I have three arrays (it's written in C but that is not important, it could be any language):

  float x[] = {
        0.72, 0.91, 0.46, 0.03, 0.12, 0.96, 0.79, 0.46, 0.66, 0.72, 0.35, -0.16,
        -0.04, -0.11, 0.31, 0.00, -0.43, 0.57, -0.47, -0.72, -0.57, -0.25,
        0.47, -0.12, -0.58, -0.48, -0.79, -0.42, -0.76, -0.77
  };

  float y[] = {
        0.82, -0.69, 0.80, 0.93, 0.25, 0.47, -0.75, 0.98, 0.24, -0.15, 0.01,
        0.84, 0.68, 0.10, -0.96, -0.26, -0.65, -0.97, -0.03, -0.64, 0.15, -0.43,
        -0.88, -0.90, 0.62, 0.05, -0.92, -0.09, 0.65, -0.76      
  };

  int outputs[] = {
      -1, -1, -1, -1, -1, -1, -1, -1, -1, -1, -1, -1, -1,
      1, 1, 1, 1, 1, 1, 1, 1, 1, 1, 1, 1, 1, 1, 1, 1, 1
  };

First two arrays are X and Y coordinates of a points on two dimensional plane.

Third array decides if the point is from set 1 or set -1.

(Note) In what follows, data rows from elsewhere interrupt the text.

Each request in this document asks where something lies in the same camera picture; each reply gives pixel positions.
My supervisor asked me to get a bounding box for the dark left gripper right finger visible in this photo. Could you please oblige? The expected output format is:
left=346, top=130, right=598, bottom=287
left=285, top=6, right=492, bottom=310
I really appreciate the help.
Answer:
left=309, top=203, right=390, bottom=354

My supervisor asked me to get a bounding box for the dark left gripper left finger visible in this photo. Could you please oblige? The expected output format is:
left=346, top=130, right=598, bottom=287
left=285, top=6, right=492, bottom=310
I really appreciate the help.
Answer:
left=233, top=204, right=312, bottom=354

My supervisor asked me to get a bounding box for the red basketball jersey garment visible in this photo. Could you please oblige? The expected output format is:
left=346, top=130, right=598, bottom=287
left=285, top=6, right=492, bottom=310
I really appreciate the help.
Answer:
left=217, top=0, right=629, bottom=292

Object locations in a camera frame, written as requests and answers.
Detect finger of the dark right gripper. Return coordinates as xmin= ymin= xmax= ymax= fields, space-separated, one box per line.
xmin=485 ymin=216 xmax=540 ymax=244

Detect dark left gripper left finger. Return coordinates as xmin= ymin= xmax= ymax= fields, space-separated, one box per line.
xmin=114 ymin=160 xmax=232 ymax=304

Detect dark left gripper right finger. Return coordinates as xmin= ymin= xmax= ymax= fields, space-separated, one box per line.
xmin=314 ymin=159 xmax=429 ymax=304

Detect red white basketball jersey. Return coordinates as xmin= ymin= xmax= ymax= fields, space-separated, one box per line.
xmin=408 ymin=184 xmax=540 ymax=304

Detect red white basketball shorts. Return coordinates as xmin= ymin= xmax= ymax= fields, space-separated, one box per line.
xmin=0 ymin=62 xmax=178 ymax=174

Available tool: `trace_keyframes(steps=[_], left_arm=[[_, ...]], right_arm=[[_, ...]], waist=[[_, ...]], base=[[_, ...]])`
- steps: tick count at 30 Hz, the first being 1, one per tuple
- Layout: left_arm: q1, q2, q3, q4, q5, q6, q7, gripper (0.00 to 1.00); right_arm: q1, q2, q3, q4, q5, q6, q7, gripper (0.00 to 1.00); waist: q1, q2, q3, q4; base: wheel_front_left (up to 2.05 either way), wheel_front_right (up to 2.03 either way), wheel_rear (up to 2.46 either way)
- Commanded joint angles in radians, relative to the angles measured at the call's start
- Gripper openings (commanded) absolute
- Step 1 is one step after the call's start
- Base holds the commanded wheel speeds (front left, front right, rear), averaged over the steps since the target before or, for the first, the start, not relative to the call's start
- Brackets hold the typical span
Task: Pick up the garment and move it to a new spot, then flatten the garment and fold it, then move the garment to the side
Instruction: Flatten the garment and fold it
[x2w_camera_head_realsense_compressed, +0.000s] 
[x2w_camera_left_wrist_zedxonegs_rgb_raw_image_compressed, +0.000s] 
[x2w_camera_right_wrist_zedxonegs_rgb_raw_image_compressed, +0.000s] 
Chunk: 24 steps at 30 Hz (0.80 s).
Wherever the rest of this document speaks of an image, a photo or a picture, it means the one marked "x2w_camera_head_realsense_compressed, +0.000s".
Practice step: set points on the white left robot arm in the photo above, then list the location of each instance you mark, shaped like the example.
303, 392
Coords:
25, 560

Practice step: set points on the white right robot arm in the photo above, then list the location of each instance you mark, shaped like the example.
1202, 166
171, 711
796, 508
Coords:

I need an algorithm that will linearry separate these two sets of points. I.e. it should return a and b coeficients from this equation:

y = a*x + b

Which is a general line equation.

Look at the first image here:

http://dynamicnotions.blogspot.com/2008/09/single-layer-perceptron.html

To better understanbd what I need.

+2  A: 

I've looked at your graphs on the first page, but I am still not clear what you actually want as a result. My guess is you want the best co-efficients for an approximation of a linear line which "best fits" the two groups of points ? It appears your "neural net" for the Perceptron does exactly that, already. Might help to clarify ?

BillW
Yes, the Perceptron works and after the learning algorithm it can say if a point is from set 1 or -1. But I don't know how to get the actual line that separates the two sets from the Perceptron output. I know it has something to do with its weights.
Richard Knop
if you trained a perceptron to do this, you could recover the slope and intercept. the slope would be the coefficient on the x input over the coefficient on the y input. the intercept would be the constant you used for your bias times the weight on the bias. simple?
twolfe18
Which coeficient on the x input? There are more x inputs and y inputs.
Richard Knop
You have one input for x, one for y, and one for bias. Optimize over all data points.
twolfe18
Thanks. I think I get it now, I have used GD to draw a nice graph and the line I computed separates the two sets.
Richard Knop
+2  A: 

The simple way to find the best fit line (or a polynomial curve) for a set of datapoints is to use a Least Squares method. That page and others linked to it describe the mathematics, and the formulae for a linear least-squares calculation for fitting a straight line is here. However, these pages don't give you potted solutions in your favorite programming language.

Stephen C
The algorithm is here: http://en.wikipedia.org/wiki/Linear_least_squares#Computation
Porges
Thanks ... editing ...
Stephen C
+1  A: 

Support Vector Machines will do what you want (albeit somewhat difficult to implement)

twolfe18
+1  A: 

Hi.

If you want to go back from the perceptron solution, just put in "zero" as the target and solve for what inputs give a zero in the perceptron formula, that's an answer.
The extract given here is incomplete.